Die Motopädie setzt in erster Linie auf die Wechselwirkung zwischen Körper und Psyche eines Menschen. Das bedeutet, dass die Bewegung als ein zentraler Bestandteil der Persönlichkeitsentwicklung eines Menschen verstanden wird. Damit kommt die Motopädie natürlich gerade bei Kindern und Jugendlichen in verschiedenen Entwicklungsphasen zum Einsatz. Durch die Bewegung und die Auseinandersetzung mit dem eigenen Körper sollen Kinder und Jugendliche ihren eigenen Körper bewusster wahrnehmen. So lernen sie sich und ihre Persönlichkeit besser kennen – so der Ansatz der Motopädie.

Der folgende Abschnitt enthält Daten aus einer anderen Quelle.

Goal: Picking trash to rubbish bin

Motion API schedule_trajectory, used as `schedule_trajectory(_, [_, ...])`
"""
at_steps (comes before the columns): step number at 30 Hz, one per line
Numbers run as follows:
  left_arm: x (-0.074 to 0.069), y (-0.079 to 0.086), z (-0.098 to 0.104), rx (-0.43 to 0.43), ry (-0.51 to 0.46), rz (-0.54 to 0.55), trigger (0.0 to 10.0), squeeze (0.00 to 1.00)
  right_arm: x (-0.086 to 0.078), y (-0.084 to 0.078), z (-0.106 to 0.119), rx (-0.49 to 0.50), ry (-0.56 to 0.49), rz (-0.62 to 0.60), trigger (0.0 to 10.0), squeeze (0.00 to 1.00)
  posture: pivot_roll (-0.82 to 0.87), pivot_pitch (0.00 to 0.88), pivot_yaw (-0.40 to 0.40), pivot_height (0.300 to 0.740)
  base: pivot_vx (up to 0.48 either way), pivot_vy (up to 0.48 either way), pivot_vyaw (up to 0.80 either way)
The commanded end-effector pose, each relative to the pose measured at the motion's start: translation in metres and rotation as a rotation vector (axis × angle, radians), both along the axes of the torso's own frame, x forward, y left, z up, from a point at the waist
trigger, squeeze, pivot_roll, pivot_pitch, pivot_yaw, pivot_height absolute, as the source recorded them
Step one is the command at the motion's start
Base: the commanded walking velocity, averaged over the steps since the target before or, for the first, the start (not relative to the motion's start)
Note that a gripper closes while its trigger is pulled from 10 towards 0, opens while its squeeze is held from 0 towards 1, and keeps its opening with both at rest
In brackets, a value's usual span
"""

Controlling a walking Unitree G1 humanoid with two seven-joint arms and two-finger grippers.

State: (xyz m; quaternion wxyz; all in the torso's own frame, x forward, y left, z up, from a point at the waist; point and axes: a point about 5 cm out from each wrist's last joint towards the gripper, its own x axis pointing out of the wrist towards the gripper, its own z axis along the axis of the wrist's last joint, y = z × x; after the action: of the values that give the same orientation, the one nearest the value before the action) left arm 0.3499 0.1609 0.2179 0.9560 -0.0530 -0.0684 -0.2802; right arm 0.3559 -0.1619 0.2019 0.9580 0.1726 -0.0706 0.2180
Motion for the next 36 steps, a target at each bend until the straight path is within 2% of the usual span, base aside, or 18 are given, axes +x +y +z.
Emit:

Unterrichts- u. Therapieform

Die Motopädie ist also sowohl Unterrichts- als auch Therapieform und sie setzt dabei sowohl pädagogische als auch psychologische, sportwissenschaftliche und zum Teil auch medizinische Kenntnisse ein. Um diese Kenntnisse zu erlangen, gibt es die Möglichkeit einer Weiterbildung zum Motopäden oder zur Motopädin.

Einsatzbereiche

Motopäden arbeiten oft mit Kindern, Jugendlichen und auch Erwachsenen zusammen, deren Wahrnehmungs- oder Bewegungsvermögen eingeschränkt ist. Ihr Einsatzgebiet erstreckt sich also auf die folgenden Einrichtungen:

  • Rehakliniken
  • psychiatrischen Einrichtungen
  • Pflegeeinrichtungen
  • Facharztpraxen
  • Kindergärten
  • Krankenhäusern

Ausbildung

Die Ausbildung zum Motopäden oder zur Motopädin läuft über eine Weiterbildung, die sowohl berufsbegleitend als auch in Vollzeit stattfindet und je nach Unterrichtsart zwischen einem und zwei Jahren dauert. Um an einer Weiterbildung im Bereich Motopädie teilnehmen zu können, muss man in der Regel eine Ausbildung im Sozial- und Gesundheitswesen nachweisen – also eine sozialpädagogische, heilpädagogische, pflegerische oder therapeutische Ausbildung. Darüber hinaus muss man auch über eine gewisse Qualifikation aus den Bereichen Tanz, Sport oder Psychomotorik verfügen. Auch eine mindestens einjährige Berufserfahrung ist in der Regel Pflicht.